The states of the services are internal and tightly controlled by the service.
They are transactional in nature and therefore can be counted as true representation of the corresponding events
They are up to date with the most recent activity of the service and hence provide information upto the nearest point of time.
Queries against the database are not only going to be accurate but likely used by the service itself when the service exports metrics directly.
The data is as authoritative as possible because the service relied on it
However, the drawback is that not all information is available in the database particularly those for error conditions.
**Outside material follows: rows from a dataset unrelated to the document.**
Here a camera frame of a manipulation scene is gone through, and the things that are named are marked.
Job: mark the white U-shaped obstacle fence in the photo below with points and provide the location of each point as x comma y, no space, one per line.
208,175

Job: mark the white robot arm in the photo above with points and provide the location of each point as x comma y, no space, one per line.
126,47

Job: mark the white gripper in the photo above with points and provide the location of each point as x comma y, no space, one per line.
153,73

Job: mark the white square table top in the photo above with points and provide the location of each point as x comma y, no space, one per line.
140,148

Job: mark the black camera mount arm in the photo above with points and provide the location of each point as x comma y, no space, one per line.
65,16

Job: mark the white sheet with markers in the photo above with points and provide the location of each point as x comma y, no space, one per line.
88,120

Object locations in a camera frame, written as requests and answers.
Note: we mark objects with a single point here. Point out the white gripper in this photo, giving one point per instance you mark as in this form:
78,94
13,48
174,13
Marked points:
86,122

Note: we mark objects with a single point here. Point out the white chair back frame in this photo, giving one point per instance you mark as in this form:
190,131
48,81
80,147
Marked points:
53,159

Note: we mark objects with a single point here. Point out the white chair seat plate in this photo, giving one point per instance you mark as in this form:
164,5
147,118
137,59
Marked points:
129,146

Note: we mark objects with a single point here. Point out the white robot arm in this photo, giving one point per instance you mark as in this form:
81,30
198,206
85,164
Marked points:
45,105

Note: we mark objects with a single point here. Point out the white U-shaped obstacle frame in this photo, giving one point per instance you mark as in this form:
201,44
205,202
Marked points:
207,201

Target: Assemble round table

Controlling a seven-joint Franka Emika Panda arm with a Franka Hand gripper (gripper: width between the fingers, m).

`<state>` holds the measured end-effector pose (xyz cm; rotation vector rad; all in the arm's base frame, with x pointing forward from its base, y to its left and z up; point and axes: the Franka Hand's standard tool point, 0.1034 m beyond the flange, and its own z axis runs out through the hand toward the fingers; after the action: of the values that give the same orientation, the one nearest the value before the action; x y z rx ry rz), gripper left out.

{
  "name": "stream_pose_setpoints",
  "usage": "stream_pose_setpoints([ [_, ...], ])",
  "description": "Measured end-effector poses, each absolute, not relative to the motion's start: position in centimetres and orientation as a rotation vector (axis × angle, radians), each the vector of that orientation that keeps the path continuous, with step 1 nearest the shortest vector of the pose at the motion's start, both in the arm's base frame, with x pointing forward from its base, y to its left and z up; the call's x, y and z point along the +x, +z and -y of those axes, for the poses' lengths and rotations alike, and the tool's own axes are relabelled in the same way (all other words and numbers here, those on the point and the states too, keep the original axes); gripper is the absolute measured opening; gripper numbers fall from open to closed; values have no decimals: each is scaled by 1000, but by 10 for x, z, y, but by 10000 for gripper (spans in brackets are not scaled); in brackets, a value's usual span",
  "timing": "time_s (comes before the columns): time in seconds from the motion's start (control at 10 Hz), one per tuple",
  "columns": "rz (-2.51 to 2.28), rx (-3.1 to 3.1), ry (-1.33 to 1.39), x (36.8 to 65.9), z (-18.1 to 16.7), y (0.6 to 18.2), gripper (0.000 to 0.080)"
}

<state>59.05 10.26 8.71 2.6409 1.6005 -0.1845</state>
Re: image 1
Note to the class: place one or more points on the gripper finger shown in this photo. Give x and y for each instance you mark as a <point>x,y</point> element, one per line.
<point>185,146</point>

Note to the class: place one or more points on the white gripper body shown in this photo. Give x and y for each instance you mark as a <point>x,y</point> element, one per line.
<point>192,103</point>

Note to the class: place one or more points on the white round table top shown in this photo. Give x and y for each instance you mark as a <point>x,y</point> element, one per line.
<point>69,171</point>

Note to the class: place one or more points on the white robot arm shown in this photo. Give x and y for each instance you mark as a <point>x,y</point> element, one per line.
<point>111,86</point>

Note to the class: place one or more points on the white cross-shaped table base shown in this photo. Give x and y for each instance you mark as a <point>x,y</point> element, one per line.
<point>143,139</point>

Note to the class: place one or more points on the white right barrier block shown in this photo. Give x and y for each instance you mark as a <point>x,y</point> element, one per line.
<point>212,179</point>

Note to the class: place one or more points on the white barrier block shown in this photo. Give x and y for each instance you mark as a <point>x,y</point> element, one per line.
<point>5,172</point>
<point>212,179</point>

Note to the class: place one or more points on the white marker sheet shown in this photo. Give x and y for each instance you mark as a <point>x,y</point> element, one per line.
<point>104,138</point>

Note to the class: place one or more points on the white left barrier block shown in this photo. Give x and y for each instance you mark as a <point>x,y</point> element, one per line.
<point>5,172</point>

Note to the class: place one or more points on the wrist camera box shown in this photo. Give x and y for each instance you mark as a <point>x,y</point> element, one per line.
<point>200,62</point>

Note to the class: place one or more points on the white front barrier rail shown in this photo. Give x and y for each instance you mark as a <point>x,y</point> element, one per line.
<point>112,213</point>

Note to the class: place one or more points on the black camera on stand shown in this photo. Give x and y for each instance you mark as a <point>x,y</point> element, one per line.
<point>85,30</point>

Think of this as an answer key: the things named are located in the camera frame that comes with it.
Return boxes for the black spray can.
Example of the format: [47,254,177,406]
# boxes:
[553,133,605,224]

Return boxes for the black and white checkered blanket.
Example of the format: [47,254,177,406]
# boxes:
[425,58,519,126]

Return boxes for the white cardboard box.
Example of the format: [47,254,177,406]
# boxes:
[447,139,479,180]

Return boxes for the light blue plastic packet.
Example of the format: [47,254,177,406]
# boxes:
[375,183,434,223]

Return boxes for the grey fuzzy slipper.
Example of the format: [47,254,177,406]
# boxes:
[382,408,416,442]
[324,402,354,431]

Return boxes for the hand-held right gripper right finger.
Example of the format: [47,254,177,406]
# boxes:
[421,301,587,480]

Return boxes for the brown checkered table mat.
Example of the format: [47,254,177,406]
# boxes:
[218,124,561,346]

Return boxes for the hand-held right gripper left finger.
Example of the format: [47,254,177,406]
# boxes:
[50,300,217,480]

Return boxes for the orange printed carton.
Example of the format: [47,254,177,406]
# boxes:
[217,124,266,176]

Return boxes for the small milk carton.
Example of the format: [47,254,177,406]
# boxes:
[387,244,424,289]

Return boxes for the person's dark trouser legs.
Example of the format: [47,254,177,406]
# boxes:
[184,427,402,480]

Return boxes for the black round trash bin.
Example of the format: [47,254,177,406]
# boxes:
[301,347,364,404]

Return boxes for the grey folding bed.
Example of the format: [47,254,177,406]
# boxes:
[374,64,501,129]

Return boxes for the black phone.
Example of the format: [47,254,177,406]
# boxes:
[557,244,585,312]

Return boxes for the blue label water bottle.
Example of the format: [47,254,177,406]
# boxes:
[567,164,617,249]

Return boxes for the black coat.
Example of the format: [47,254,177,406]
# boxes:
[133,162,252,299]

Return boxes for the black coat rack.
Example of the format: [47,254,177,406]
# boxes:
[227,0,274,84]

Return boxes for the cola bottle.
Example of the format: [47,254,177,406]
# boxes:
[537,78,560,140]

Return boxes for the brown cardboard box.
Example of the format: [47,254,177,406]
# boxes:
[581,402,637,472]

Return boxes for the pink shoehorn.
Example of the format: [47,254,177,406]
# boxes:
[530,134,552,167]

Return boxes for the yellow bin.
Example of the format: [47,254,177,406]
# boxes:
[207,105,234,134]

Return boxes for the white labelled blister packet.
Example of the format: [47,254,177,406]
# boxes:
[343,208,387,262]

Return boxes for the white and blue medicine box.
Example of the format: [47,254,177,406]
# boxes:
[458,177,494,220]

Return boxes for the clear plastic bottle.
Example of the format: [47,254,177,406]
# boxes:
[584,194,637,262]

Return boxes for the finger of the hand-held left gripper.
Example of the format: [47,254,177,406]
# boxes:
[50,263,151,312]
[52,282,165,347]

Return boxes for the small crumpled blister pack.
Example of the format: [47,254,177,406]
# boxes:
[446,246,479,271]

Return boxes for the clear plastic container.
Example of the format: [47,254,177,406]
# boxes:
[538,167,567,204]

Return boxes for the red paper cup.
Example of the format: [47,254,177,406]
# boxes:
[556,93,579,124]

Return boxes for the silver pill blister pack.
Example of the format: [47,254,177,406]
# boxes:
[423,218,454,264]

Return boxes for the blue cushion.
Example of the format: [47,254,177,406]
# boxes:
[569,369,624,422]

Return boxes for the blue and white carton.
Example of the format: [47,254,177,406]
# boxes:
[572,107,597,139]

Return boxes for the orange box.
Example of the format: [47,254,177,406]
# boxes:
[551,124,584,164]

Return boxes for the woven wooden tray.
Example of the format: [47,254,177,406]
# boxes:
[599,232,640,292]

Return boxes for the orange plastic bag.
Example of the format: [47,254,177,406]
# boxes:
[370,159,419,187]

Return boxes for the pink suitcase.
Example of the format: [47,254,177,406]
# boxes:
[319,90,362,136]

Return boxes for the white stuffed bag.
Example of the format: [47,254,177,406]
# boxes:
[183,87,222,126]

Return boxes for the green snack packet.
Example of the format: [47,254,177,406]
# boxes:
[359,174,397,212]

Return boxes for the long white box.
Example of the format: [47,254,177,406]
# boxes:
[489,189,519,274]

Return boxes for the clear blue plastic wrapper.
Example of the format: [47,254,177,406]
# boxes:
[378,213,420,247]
In such cases, the log files are the best option.
The metrics data may be pulled frequently and this might interfere with the operations of the database or the service depending on who is providing the information.
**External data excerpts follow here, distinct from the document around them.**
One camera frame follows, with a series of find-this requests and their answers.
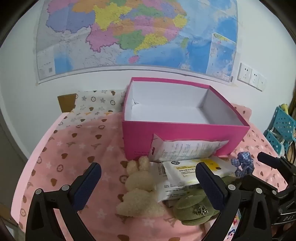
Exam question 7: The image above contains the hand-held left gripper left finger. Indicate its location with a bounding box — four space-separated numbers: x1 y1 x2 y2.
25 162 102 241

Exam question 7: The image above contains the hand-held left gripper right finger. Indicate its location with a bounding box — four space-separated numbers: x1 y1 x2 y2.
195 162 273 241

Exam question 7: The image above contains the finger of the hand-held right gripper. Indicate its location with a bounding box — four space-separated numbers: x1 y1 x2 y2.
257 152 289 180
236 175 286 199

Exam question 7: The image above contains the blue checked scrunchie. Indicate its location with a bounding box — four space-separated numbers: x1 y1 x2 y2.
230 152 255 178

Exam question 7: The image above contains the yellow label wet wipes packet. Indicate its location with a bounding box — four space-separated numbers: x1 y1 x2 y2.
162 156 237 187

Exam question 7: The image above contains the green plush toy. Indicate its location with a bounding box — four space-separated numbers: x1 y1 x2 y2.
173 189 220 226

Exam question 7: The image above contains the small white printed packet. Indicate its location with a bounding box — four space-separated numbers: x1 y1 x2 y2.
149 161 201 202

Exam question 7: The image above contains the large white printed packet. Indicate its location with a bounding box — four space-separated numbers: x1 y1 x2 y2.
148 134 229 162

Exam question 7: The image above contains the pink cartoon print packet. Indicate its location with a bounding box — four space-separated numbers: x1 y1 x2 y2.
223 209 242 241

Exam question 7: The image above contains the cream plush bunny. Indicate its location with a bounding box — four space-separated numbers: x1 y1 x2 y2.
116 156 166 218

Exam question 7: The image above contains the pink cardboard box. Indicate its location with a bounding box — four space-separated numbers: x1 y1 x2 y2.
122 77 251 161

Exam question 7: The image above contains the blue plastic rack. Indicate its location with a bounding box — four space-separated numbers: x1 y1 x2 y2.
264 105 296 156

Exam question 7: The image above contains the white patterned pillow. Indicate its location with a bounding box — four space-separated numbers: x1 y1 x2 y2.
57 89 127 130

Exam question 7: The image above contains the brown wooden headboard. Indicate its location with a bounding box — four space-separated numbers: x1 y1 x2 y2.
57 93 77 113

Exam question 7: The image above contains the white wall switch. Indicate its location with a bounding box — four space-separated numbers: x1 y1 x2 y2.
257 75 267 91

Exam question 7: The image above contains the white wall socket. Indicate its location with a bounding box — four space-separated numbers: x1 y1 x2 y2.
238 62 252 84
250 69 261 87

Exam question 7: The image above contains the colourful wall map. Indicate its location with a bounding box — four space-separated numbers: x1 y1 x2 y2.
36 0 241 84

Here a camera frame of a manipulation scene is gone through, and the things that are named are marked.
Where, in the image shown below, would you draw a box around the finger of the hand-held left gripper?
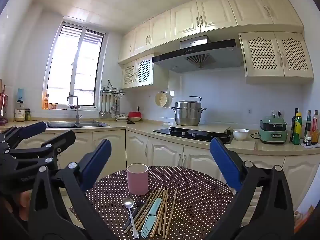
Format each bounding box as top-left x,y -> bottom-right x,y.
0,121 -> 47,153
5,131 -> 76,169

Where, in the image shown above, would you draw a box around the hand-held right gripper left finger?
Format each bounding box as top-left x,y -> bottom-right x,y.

Therefore a solution is to keep the log file and the time series database in sync by controlling the processes that flow the data between them. For example, a syslog drain to the time series database that is setup once when the service is deployed guarantees that the log events will flow to the index. Users to the index may be given read only permissions.
Lastly log index have a way of exporting data suitable for use with external charting tools. Some log indexes also provide rich out of box charting. For example, Splunk lets us find the number of calls made against each of the http status codes with a nifty search command as follows:
search source=sourcetype earliest = -7d@d | timechart count by status
Since the 200 value is going to be the predominant value, it can be used as an overlay over the chart so that the other values are clearer, colored and easier to read.
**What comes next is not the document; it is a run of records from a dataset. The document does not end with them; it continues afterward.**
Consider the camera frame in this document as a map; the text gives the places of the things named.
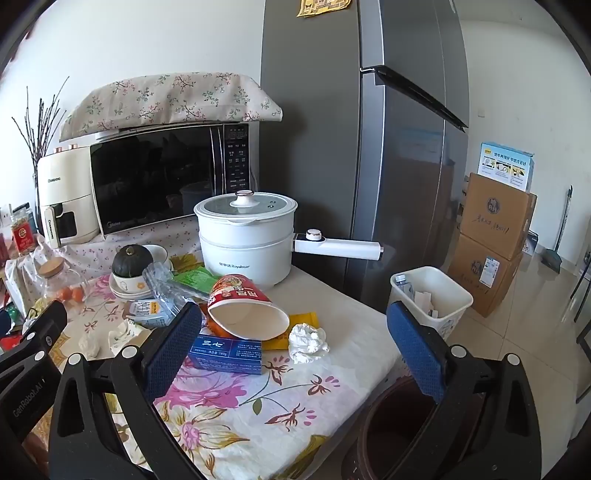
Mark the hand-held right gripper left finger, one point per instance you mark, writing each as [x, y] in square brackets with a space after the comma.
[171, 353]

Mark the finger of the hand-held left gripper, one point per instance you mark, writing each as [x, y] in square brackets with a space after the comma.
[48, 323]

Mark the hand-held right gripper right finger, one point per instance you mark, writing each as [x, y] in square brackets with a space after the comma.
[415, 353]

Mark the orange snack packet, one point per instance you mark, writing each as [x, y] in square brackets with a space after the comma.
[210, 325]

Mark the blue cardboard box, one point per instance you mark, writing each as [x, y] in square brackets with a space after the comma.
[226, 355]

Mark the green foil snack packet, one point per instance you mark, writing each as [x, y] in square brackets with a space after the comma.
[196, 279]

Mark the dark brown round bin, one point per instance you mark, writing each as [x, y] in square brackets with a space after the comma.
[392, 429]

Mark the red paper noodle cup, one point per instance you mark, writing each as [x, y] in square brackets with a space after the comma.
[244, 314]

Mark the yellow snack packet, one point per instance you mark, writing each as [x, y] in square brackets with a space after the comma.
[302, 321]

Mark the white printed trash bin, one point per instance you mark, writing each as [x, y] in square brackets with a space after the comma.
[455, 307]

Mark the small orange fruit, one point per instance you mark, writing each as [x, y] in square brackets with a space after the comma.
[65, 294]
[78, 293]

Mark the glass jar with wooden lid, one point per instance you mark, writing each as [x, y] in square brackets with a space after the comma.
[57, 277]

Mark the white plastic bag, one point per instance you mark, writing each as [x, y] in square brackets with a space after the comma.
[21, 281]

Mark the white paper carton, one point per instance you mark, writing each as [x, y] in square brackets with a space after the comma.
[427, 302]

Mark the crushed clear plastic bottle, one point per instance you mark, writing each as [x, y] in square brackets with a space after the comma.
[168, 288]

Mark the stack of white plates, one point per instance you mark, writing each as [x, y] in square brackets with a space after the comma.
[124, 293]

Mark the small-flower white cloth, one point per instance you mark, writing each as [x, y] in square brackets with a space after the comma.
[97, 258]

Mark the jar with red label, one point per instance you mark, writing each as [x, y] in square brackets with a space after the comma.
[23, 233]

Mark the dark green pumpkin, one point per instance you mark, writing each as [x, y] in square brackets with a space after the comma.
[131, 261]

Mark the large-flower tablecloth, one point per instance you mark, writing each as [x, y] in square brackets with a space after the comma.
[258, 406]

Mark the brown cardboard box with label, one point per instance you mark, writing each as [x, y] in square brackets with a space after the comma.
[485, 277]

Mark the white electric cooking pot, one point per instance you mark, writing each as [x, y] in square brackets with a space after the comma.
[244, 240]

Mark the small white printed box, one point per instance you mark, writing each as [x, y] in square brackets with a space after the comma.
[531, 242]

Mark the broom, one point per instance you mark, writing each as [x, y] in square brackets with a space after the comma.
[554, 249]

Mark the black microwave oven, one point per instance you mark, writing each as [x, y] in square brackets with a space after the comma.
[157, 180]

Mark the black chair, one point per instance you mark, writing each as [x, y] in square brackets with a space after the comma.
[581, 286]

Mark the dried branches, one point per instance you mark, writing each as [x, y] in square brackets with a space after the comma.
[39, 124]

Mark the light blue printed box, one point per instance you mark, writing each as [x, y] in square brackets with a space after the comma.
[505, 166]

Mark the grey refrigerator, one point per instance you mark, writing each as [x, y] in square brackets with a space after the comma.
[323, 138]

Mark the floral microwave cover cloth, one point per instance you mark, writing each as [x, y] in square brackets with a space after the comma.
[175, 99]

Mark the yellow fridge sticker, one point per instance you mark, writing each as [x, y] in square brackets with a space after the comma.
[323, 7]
If the status codes are not appearing as a separate field which is a common case, we can use the cluster command with something like
index=_internal source=sourcetype | cluster showcount=t | table _time, cluster_count, _raw | timechart count by cluster_count
or we can specify rex "HTTP/1.1\" (?<status>\d+)"

#puzzle question
You have a 4x4 matrix with the first row occupied the numbers 17, 99, 59 and 71.
Find an arrangement of the matrix such that their sum in any direction is equal.
Answer: There can be many answers possible if the occupied cells were all over the matrix. Instead if the first row is fixed, then we can fill in the remaining only in a way such that there are no duplicates row wise and column wise. This way all vertical, horizontal and diagonal elements add to the same sum.

#codingexercise
Given a sorted array of number , value K and value X, find the K nearest number to the value

void printKNearest(List<int> A, int x, int k)
{
int n = A.Count;
// returns one element from the array.
int left = GetTransitionPointByBinarySearch(A, 0, n-1, x);
int right = left + 1;
int count = 0;
if (A[left] == X) left --;
while (left >= 0 && right < n && count < k)
{
if (x-A[left] <A[right]-X){
Console.Write(A[left]);
   left--;
}else{
Console.Write(A[right]);
   right--;
}
}
while (count < k && left >= 0){
    console.Write(A[left]);
    left--;
}
while (count < k && right <= n-1){
    console.Write(A[right]);
    right++;
}
}

One of the key observations is that these metrics could be pushed directly from the api of the services.